History would not be kind to the Commander and his true name was removed from all records, she told her young dreamer; even as Bran frowned deeply at the lesson in his confusion. The stories named him traitor. The truth, however, was far sadder – bewitched by a creature beyond mortals and used for its ends, cut down by his brother when King Brandon the Breaker led an army to the Wall in hopes of freeing his brother; only to free him with ancient steel.

The Breaker ordered a name removed from history, never to be uttered upon pain of death. His brother died. The End.

"Willam told me this story," Bran uttered, eyes darting to his tutor. "In the Red Keep… when we…"

Dark thoughts plagued him at that notion, frowning; Bran remembered well the night he'd lost his father…

"My brother was taught the fable well I'm sure," Lyarra hummed, raising one arm to click her fingers.

House Frost was a shadow of its former self by the end of their nights; the bloodline of winter forgetting its own blood and faded magic. That same blood ran in the veins of Winterhold even now; albeit weak, shallow, more raindrop than puddle or ocean. In another life, the Frost's might have endured…

In another life, Lyarra had seen, they'd thrived… and changed their fate… but that was not This life…

A room appeared with the blink of an eye, cold as ice; the fire faded far – windows open to the elements.

Bran turned to lay eyes upon the pale woman from before, smiling softly at the bundle in her arms; as the child gurgled a laugh.

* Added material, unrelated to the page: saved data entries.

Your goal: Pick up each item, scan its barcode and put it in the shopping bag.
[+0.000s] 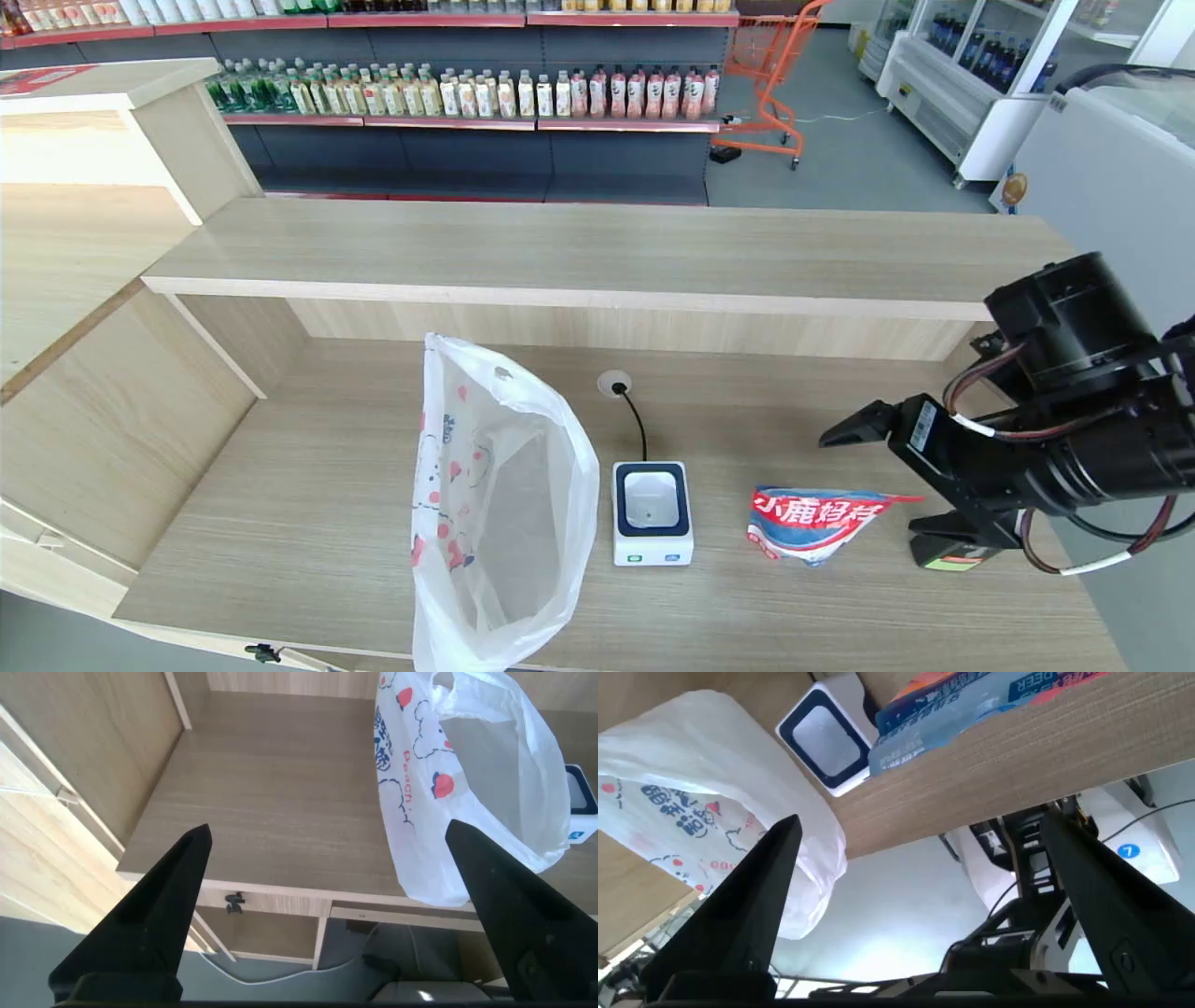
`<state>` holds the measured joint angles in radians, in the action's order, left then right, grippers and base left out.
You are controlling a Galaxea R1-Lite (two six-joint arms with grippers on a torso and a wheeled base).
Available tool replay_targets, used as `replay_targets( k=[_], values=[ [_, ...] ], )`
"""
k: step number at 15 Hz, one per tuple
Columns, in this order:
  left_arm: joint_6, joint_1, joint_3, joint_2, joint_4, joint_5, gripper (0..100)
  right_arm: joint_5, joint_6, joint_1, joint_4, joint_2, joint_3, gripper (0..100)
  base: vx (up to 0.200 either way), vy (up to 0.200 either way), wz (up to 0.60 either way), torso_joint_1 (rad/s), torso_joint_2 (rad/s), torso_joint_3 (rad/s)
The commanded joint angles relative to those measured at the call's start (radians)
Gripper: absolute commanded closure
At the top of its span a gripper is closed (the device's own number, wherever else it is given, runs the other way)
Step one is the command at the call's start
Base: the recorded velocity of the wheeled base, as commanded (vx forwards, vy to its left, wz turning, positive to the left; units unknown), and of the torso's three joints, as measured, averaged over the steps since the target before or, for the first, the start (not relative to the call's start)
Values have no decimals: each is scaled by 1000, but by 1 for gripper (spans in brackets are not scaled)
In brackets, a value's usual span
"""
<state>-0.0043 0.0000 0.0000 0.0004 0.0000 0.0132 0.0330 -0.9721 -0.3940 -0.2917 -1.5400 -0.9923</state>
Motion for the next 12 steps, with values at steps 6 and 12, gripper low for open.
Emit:
replay_targets(
  k=[6, 12],
  values=[
    [0, 0, 0, 0, -2, 1, 0, -97, -20, -19, 82, -321, -95, 0, 0, 0, 0, 0, 0, 0],
    [0, 0, 0, 0, 0, 1, 0, -159, 38, -20, 121, -517, -180, 0, 0, 0, 0, 0, 0, 0]
  ],
)
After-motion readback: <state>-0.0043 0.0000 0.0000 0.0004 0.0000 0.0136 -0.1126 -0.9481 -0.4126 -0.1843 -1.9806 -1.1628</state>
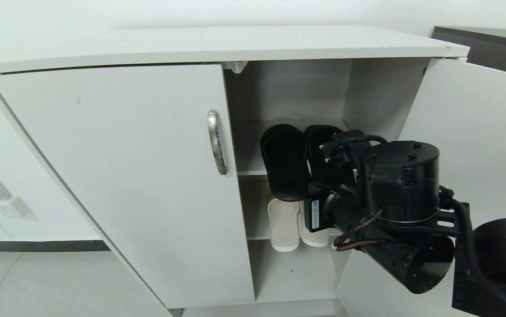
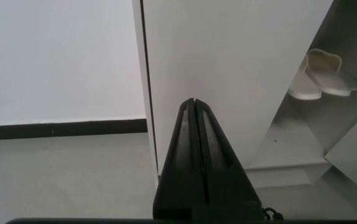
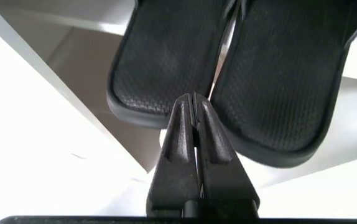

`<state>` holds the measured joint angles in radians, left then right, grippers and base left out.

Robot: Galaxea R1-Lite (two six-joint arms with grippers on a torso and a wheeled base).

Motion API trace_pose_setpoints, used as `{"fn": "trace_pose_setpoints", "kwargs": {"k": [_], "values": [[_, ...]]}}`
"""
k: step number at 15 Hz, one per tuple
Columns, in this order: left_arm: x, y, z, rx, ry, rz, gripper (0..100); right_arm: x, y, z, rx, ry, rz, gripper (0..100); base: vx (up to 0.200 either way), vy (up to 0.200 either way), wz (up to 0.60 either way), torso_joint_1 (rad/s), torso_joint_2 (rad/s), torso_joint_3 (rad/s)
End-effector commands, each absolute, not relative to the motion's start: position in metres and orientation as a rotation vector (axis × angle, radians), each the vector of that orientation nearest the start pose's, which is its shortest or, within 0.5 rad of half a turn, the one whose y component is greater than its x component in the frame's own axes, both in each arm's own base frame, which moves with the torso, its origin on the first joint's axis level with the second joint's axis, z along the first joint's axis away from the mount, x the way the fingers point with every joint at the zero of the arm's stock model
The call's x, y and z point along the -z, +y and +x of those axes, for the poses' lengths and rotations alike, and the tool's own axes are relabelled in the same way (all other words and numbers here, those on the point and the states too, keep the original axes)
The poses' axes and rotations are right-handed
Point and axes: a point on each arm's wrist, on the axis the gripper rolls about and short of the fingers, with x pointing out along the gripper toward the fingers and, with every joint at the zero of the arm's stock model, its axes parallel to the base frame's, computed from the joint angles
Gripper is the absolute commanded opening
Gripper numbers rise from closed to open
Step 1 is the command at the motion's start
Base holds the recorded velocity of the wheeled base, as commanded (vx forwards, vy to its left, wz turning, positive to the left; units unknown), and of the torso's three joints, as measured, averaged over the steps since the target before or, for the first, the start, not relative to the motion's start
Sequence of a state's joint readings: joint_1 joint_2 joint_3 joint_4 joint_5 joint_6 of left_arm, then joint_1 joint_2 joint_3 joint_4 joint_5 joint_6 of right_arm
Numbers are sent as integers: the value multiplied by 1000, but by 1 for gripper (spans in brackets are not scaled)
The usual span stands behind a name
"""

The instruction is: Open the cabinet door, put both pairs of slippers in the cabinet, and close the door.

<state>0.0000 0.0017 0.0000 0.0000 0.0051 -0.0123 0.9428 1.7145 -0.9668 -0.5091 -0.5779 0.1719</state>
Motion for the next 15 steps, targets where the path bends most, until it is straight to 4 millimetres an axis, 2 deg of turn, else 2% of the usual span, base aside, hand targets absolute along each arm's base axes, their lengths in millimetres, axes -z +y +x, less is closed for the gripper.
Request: {"fn": "trace_pose_setpoints", "kwargs": {"k": [1,9,15], "values": [[-76,0,-23,-6,1,-14,0,-203,252,197,-346,220,-12,0,0,0,0,0,0,0],[-76,0,-23,-6,1,-14,0,-198,255,198,-351,222,-14,0,0,0,0,0,0,0],[-76,0,-23,-6,1,-14,0,-198,255,197,-353,220,-14,0,-200,0,0,4,2,2]]}}
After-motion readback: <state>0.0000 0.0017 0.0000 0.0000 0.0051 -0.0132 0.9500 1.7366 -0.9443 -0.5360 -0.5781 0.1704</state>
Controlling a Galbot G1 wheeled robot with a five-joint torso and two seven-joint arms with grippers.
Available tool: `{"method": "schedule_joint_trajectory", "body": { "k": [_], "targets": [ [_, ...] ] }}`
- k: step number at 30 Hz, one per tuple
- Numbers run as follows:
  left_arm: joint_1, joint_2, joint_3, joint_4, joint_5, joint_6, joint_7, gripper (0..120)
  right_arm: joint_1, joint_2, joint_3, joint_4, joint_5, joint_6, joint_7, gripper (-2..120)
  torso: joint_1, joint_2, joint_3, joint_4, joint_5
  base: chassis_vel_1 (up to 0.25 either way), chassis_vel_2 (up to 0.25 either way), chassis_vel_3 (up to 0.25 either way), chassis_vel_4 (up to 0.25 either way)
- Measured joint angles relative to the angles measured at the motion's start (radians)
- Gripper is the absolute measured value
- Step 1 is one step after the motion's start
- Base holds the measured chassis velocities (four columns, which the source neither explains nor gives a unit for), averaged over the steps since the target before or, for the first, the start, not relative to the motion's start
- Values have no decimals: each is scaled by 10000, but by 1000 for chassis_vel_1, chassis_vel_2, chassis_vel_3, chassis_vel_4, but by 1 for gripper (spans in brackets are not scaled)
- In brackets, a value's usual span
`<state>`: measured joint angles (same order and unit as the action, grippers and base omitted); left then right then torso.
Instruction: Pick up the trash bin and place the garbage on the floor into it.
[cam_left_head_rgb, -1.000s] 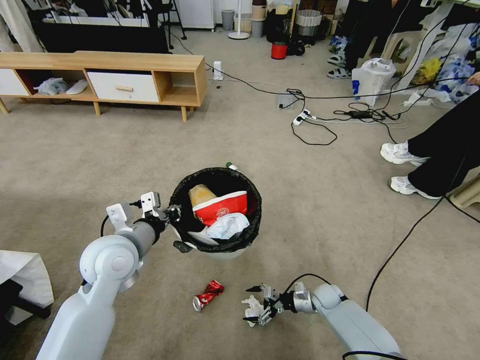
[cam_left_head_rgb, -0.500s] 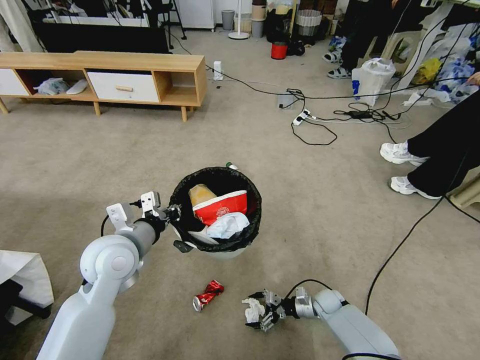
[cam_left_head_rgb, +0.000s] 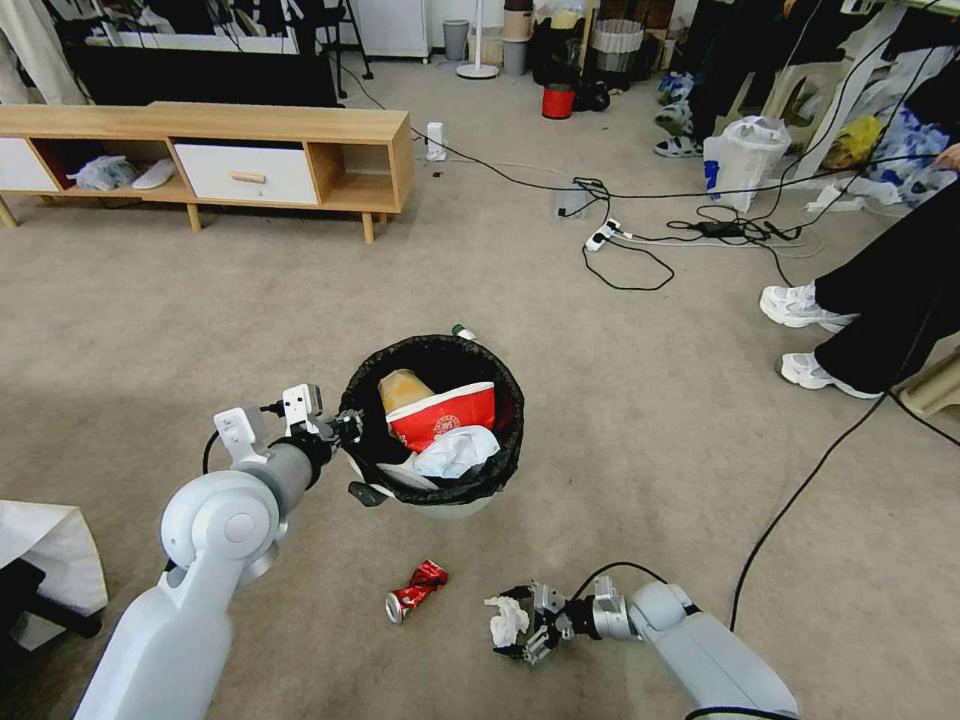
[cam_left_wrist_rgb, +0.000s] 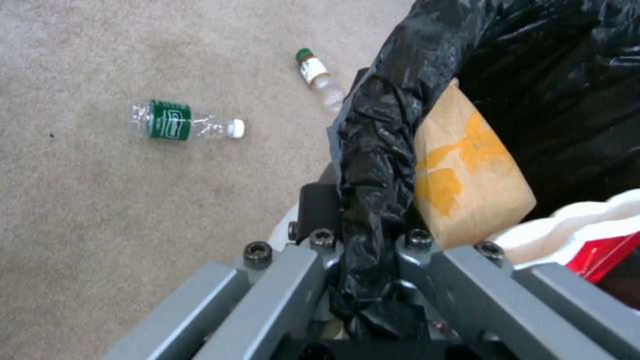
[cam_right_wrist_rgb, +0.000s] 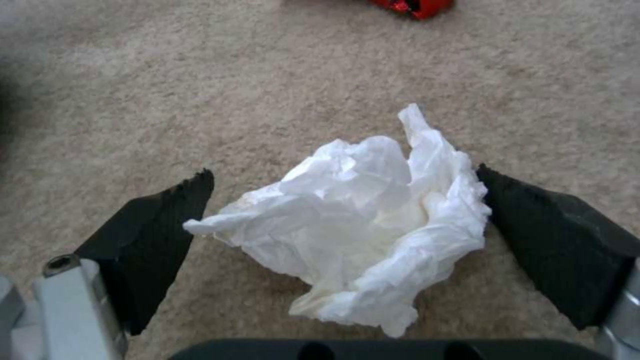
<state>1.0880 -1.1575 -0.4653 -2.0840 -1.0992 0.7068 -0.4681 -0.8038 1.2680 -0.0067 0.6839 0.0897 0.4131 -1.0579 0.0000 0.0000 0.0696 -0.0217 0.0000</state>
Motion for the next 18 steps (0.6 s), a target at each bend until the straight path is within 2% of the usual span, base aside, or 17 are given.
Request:
{"method": "schedule_joint_trajectory", "body": {
  "k": [3, 4, 7, 9, 10, 11, 13, 17, 18],
  "targets": [
    [14, 5, 3, -17, 4, 0, 0, 3, -15, -22, 48, 3, -20, 30, 59, 88, 0, 0, 0, -1, 0, 0, 0, 0, 0],
    [14, 5, 3, -17, 4, 0, 0, 3, -15, -22, 48, 3, -20, 30, 59, 88, 0, 0, 0, -1, 0, 0, 0, 0, 0],
    [19, -1, 14, -32, 11, 0, 0, 3, -23, -44, 83, 17, -18, 35, 65, 73, 0, 0, 0, -1, -1, 0, 0, 0, 0],
    [24, -2, 22, -32, 22, 0, 0, 3, -23, -45, 91, 17, -18, 36, 66, 70, 0, 0, 0, -1, -1, 0, 0, 0, 0],
    [28, -6, 37, -30, 55, 0, 0, 3, -15, -43, 95, 17, -18, 38, 46, 57, 0, 0, 0, -1, -2, 0, 0, 0, 0],
    [28, -6, 37, -30, 55, 0, 0, 3, -15, -43, 95, 17, -18, 38, 46, 57, 0, 0, 0, -1, -2, 0, 0, 0, 0],
    [20, -20, 65, -16, 76, -1, 0, 3, 8, -37, 87, 8, -32, 39, 25, 43, 0, 0, 1, -1, -1, 0, 0, 0, 0],
    [6, -35, 87, 2, 94, -1, 1, 3, 22, -35, 73, 6, -41, 40, 11, 33, 0, 0, 1, -1, 1, 0, 0, 0, 0],
    [0, -41, 99, 17, 105, -2, 1, 3, 46, -35, 67, 6, -53, 40, -6, 26, 0, 0, 1, 0, 0, 0, 0, 0, 0]
  ]
}}
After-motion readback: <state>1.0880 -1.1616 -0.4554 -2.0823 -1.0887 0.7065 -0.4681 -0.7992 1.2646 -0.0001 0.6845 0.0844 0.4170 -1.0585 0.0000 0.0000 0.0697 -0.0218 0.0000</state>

"A child," Brand uttered, eyes darted to his tutor.

"A union," Lyarra corrected, "of Ice and Snow… of Winter…"

The pale woman placed her son within its crib of carved ice, yet when she turned…

A tear ruined her perfect features, pale blue; it ran down her cheek until the moment she screamed.

King Brandon the Breaker ran Ice through the woman's chest, as she wailed and shattered like ice with a terrible noise.

"Brandon," the King of Winter named the child. "You're a Stark. You'll be a Stark, by blood if not by name. I promise… brother…"

The dream froze in place, with the king looking forlorn upon his nephew and Young Bran eyeing the events with a busy mind full of doubts.

"Who was he? The child? I've never heard about this…"

"No," Lyarra shrugged. "You wouldn't have, little Dreamer."

The child was raised as Stark in all but name, she claimed, stronger than most; with the very blood of winter in his veins. The King of Winterflel gave his nephew a Stark name and claimed him as his own bastard. Many questioned the truth, to be sure, the worst kept secret for a century… yet they questioned in quiet places…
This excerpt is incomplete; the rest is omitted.